# Task to complete:
Nothing but the lines below between the line holding "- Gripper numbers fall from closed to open" and the line holding "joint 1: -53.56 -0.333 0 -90", inclusive, should appear in the answer, each set down exactly.

▼

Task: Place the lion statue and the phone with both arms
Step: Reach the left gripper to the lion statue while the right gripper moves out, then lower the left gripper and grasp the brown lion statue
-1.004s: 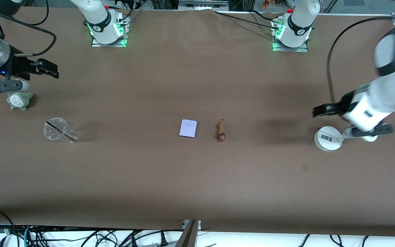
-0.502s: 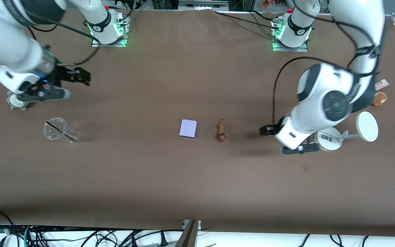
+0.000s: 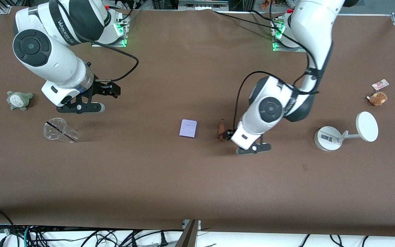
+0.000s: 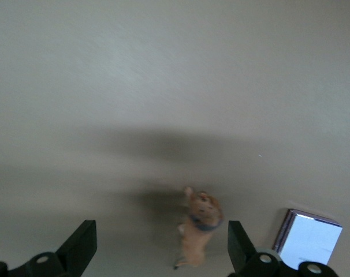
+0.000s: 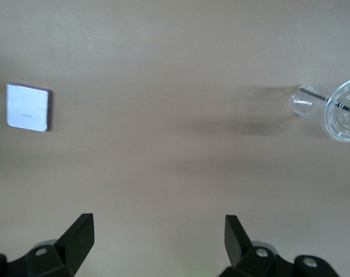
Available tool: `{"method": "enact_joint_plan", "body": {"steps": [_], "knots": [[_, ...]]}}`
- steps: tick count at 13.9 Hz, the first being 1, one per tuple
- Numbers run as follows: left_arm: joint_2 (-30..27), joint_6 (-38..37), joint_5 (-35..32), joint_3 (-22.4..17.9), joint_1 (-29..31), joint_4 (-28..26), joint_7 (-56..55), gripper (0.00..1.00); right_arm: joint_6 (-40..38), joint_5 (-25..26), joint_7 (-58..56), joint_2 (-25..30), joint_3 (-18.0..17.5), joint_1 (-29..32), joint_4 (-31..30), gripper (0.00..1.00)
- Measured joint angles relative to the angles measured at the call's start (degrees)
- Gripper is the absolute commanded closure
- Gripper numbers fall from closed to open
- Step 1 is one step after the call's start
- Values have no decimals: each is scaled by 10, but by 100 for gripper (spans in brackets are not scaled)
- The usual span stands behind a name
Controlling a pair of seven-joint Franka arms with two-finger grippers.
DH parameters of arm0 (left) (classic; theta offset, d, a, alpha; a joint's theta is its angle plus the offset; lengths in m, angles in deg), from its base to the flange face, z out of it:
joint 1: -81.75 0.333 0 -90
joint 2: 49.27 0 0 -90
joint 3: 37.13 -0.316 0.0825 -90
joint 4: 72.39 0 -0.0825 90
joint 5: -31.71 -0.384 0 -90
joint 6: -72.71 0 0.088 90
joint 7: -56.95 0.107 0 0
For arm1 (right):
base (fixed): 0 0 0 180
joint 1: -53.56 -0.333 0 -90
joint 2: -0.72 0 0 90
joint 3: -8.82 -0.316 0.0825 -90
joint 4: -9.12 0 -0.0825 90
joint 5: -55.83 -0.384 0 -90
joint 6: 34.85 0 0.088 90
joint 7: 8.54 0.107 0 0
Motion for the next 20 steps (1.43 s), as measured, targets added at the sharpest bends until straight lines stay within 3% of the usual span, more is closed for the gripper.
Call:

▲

# Exercise result:
- Gripper numbers fall from closed to open
- Step 1 is one step after the call's start
- Values have no decimals: each is scaled by 10, but by 100 for gripper (spans in brackets are not scaled)
- The usual span stands behind a name
Controlling a pair of seven-joint Franka arms with two-finger grippers.
DH parameters of arm0 (left) (classic; theta offset, d, a, alpha; a joint's theta is its angle plus the offset; lengths in m, angles in deg), from its base to the flange face, z out of it:
joint 1: -81.75 0.333 0 -90
joint 2: 49.27 0 0 -90
joint 3: 37.13 -0.316 0.0825 -90
joint 4: 72.39 0 -0.0825 90
joint 5: -31.71 -0.384 0 -90
joint 6: -72.71 0 0.088 90
joint 7: -56.95 0.107 0 0
For arm1 (right):
base (fixed): 0 0 0 180
joint 1: -53.56 -0.333 0 -90

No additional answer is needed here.